[TASK STATEMENT]: Exactly and only the lines from the one with "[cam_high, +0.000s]" through the end of the listing are to be transcribed, both ends included.

[DATA SHOWN]:

-*-

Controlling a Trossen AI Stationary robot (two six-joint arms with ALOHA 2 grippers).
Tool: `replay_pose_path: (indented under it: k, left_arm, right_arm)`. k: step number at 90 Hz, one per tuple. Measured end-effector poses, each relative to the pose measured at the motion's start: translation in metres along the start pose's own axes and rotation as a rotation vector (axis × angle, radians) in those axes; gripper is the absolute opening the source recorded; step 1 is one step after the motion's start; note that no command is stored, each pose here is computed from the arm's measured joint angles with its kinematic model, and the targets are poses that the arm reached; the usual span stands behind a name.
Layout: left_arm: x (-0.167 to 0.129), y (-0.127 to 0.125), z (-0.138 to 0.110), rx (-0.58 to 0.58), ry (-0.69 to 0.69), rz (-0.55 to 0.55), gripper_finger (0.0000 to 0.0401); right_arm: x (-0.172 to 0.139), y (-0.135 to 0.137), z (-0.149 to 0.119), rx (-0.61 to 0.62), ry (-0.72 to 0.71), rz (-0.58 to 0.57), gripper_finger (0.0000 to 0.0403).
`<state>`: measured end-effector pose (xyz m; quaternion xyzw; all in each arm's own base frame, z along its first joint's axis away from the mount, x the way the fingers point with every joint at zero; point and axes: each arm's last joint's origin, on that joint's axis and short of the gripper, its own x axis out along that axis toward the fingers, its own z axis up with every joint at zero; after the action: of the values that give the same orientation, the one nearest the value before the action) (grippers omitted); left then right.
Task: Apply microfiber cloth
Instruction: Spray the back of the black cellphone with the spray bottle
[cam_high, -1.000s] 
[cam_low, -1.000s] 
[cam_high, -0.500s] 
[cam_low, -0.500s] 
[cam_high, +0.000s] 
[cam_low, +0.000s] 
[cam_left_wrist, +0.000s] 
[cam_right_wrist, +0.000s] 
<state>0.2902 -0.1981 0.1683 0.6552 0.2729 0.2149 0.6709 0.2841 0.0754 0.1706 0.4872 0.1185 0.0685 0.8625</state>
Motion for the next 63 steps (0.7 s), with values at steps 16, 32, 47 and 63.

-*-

[ANSWER FOR THE TASK]:
[cam_high, +0.000s] 
[cam_low, +0.000s] 
[cam_left_wrist, +0.000s] 
[cam_right_wrist, +0.000s] 
<state>0.2902 -0.1981 0.1683 0.6552 0.2729 0.2149 0.6709 0.2841 0.0754 0.1706 0.4872 0.1185 0.0685 0.8625</state>
Motion for the next 63 steps (0.7 s), with values at steps 16, 32, 47 and 63.

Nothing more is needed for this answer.